17. For the above reasons we are of opinion that the Subordinate Judge was in error in holding that the pannai lands Nos. 2 to 7, 10, 11 and 14 were the private property of the zamindar. They have all along been recognised and dealt with as part and parcel of the zamindari and are not partible. It follows that the cattle used for cultivating these lands and the other moveable property awarded by the decree to plaintiff are also not partible and that the decree for a moiety thereof cannot be upheld.
18. We are unable to uphold the decision of the Subordianate Judge as to the expenses of plaintiff's marriage. Plaintiff asserted that he had borrowed and expended Rs. 4,000 on his marriage. He adduced no evidence in support of his statement. The defendant examined the Karbar of the Kadavur zamindar, whose sister the plaintiff married. He stated that the zamindar of Kadavur defrayed the expenses of the marriage. The Subordinate Judge rejected his evidence without assigning any reason for so doing. It is the only evidence on the record. The defendant disapproved of his step-brother's marriage, and the income of the lands in plaintiff's possession being small, it is not improbable that the expenses of the marriage were defrayed by the bride's brother.
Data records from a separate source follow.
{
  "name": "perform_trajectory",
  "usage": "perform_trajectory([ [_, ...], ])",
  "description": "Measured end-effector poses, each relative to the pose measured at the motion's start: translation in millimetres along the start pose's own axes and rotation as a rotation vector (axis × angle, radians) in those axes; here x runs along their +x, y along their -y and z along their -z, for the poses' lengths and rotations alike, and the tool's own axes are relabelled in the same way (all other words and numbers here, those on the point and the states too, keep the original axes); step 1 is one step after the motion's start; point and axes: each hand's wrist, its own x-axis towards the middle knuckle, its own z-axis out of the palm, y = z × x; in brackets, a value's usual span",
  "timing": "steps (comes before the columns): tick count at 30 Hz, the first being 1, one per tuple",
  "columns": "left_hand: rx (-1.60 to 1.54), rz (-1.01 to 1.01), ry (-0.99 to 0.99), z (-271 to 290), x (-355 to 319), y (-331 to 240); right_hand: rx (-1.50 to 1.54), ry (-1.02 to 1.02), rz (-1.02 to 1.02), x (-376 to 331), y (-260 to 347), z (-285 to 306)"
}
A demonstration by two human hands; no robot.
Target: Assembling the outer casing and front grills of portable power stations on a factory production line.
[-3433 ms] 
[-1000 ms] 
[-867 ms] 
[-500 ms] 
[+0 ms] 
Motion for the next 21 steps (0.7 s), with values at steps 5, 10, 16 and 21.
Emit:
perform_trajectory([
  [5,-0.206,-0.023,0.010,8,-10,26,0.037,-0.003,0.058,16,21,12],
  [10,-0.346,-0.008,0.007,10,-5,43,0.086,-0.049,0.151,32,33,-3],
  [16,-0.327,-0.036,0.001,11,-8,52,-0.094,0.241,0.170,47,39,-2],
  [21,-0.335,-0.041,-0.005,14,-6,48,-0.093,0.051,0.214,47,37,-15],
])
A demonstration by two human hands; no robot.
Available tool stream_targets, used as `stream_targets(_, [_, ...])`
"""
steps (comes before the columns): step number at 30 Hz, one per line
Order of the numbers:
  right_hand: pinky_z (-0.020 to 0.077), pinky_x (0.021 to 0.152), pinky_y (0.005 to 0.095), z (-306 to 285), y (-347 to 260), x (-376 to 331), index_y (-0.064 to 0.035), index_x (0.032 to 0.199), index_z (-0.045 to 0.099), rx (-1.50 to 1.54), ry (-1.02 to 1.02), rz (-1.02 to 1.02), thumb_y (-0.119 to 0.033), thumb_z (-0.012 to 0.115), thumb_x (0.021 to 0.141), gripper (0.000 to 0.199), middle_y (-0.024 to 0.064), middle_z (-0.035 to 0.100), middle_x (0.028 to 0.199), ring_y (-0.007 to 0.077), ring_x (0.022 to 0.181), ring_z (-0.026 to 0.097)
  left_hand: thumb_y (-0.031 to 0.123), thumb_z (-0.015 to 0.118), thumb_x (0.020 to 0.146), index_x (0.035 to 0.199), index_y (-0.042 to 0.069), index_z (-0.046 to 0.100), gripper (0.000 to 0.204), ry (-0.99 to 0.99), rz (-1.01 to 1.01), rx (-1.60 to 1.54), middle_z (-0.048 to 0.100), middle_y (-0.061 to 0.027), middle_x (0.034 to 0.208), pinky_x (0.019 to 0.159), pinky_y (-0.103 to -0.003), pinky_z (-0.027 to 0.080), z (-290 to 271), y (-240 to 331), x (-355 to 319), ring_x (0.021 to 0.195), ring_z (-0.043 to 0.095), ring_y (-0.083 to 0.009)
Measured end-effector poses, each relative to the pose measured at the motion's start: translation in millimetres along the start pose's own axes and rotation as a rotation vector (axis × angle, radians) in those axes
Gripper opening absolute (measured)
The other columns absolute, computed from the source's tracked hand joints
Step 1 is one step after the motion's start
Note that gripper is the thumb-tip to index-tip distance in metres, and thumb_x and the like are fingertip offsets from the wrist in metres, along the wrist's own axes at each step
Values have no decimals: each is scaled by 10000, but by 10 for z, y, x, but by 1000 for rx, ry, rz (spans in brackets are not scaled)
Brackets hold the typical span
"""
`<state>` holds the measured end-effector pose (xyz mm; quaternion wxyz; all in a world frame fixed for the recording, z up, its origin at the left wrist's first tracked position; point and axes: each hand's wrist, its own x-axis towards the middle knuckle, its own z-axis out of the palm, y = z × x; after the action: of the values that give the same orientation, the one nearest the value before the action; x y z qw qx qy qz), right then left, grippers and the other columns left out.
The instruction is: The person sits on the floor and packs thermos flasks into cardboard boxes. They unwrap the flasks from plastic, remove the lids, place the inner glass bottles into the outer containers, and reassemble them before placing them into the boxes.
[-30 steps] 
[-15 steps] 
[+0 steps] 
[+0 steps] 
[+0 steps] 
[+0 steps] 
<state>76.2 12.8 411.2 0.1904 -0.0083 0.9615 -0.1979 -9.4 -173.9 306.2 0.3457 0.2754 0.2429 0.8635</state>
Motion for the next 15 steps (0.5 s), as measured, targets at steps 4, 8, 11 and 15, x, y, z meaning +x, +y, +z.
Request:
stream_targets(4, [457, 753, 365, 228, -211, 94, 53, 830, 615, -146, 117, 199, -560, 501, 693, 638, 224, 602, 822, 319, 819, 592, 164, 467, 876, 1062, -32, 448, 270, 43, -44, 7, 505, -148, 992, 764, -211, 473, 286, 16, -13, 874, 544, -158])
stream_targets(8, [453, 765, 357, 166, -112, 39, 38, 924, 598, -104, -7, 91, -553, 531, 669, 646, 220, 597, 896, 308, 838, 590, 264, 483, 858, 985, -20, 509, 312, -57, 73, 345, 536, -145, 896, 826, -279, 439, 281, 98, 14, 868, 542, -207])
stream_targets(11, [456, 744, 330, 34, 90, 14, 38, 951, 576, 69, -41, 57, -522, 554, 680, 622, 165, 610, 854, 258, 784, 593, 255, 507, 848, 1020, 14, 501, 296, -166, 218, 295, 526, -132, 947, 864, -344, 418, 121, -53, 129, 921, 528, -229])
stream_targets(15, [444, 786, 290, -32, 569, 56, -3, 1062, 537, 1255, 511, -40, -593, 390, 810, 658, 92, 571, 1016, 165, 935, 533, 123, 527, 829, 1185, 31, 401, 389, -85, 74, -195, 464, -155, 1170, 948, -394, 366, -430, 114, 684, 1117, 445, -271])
If the plaintiff had incurred debts on account of his marriage, the defendant would no doubt be liable, but in the absence of any proof, we are unable to support the Subordinate Judge's award of Rs. 2,000 on account of the expenses of plaintiff's marriage.
19. We are not prepared to say that the sum of Rs. 60 per mensem, which the Subordinate Judge thinks plaintiff should get as his maintenance, is unreasonable. The lands allotted for his maintenance yield an annual income of about Rs. 500. The defendant gets an income of Rs. 15,000 or 16,000. Out of this he has to pay the peishcush and the expenses of management, etc., but can well afford to pay his step-brothers Rs. 60 per mensem.
20. We set aside so much of the decree of the Subordinate Judge as awarded plaintiff a share in the immoveables, items Nos. 2, 3, 4, 5, 6, 7, 10, 11 and 14, and in the moveables specified in Schedule B, as well as the house in Edayakottai, which was not sued for, and Rs. 2,000 for marriage expenses and decree that plaintiff is entitled to recover from defendant maintenance at the rate of Rs. 60 per mensem for 3 years prior to the plaint and future maintenance at Rs. 60 per mensem from the date of the plaint. In other respects the decree of the Subordinate Judge is confirmed. Plaintiff must pay defendant's costs in this appeal and in the lower Court.